Yingming Xu is a postdoc at Research Center for Novel Computational Sensing and Intelligent Processing, Zhejiang Lab. He received his PhD in optical Engineering from Shanghai Institute of Optics and Fine Mechanics, Chinese Academy of Sciences (CAS), in 2023. His current research interest focuses on ultrafast optical phase imaging.

Chengzhi Jin is an assistant professor at College of Electronics and Information Engineering, South-Central Minzu University. He received his PhD in optics from East China Normal University in 2024. His current research interest focuses on computational optical imaging.

Liangze Pan is an assistant professor at College of Optical and Electronic Technology, China Jiliang University. He received his PhD in optical engineering from Shanghai Institute of Optics and Fine Mechanics, CAS, in 2021. His current research interest focuses on phase retireval and ultrafast event diagnostic.

Yu He is a PhD student at State Key Laboratory of Precision Spectroscopy, East China Normal University under the supervision of Prof. Shian Zhang. His research focuses on high-speed super-resolution microscopy.

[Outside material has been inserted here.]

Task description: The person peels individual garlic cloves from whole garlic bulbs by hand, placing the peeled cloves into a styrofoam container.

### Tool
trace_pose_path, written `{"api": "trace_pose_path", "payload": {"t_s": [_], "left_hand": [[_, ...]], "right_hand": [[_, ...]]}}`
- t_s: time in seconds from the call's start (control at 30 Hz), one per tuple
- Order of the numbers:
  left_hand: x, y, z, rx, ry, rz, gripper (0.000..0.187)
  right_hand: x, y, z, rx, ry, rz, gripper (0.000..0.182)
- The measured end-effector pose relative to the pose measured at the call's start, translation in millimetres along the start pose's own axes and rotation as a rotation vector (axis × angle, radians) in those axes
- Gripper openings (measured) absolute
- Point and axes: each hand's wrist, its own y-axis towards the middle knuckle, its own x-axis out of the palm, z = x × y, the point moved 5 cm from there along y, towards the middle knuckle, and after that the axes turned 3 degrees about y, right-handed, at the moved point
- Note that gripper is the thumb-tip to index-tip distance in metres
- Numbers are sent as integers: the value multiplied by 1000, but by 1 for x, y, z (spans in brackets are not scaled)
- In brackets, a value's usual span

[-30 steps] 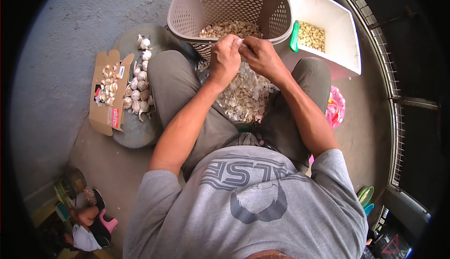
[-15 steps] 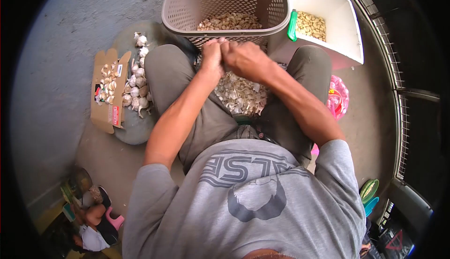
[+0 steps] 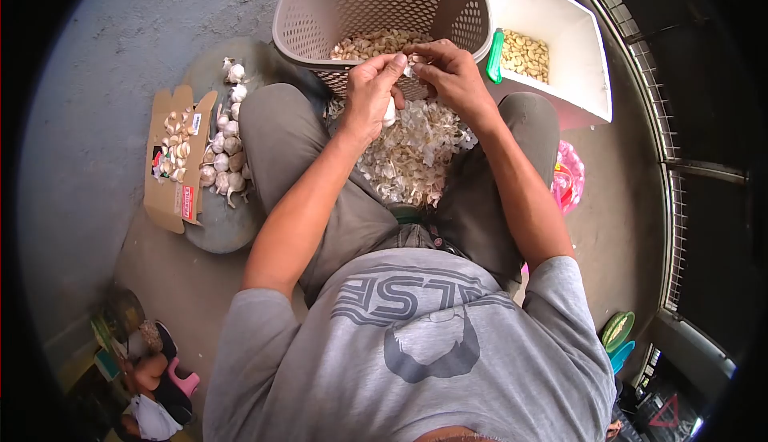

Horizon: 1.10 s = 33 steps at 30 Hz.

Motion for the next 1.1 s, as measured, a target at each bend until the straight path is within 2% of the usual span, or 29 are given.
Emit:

Yunhua Yao is an associate professor at State Key Laboratory of Precision Spectroscopy, East China Normal University (ECNU). He received his PhD in optics from ECNU in 2018. His current research interest focuses on high-speed super-resolution microscopy and ultrafast optical imaging.

Dalong Qi is a young professor at State Key Laboratory of Precision Spectroscopy, East China Normal University (ECNU). He received his PhD in optics from ECNU in 2017. His current research interest focuses on ultrafast optical and electronic imaging techniques and their applications.

Cheng Liu is a professor at National Laboratory on High Power Laser and Physics, Shanghai Institute of Optics and Fine Mechanics (SIOM), CAS. He received his PhD in optical engineering from SIOM in 2003. His current research interest focuses on optical measurement and optical imaging.

Junhui Shi is a professor at Computational Sensing Research Center, Zhejiang Lab. He received his PhD in Chemistry from Princeton University in 2013. His current research interest focuses on biomedical ultrasound and photoacoustic imaging, high-performance sensors, and artificial intelligence in imaging science.

Zhenrong Sun is a professor at State Key Laboratory of Precision Spectroscopy, East China Normal University (ECNU). He received his PhD in physics from ECNU in 2007. His current research interest focuses on ultrafast dynamics of clusters and ultrafast optical imaging.

Shian Zhang is a professor and the deputy director of State Key Laboratory of Precision Spectroscopy, East China Normal University (ECNU). He received his PhD in optics from ECNU in 2006. His current research interest focuses on ultrafast optical imaging, high-speed super-resolution microscopy, and light field manipulation.

Jianqiang Zhu is a professor at National Laboratory on High Power Laser and Physics, Shanghai Institute of Optics and Fine Mechanics (SIOM), CAS. He received his PhD in optical engineering from SIOM in 1993. His current research interest focuses on overall optical design, structural design, measurement and control technology of laser drivers.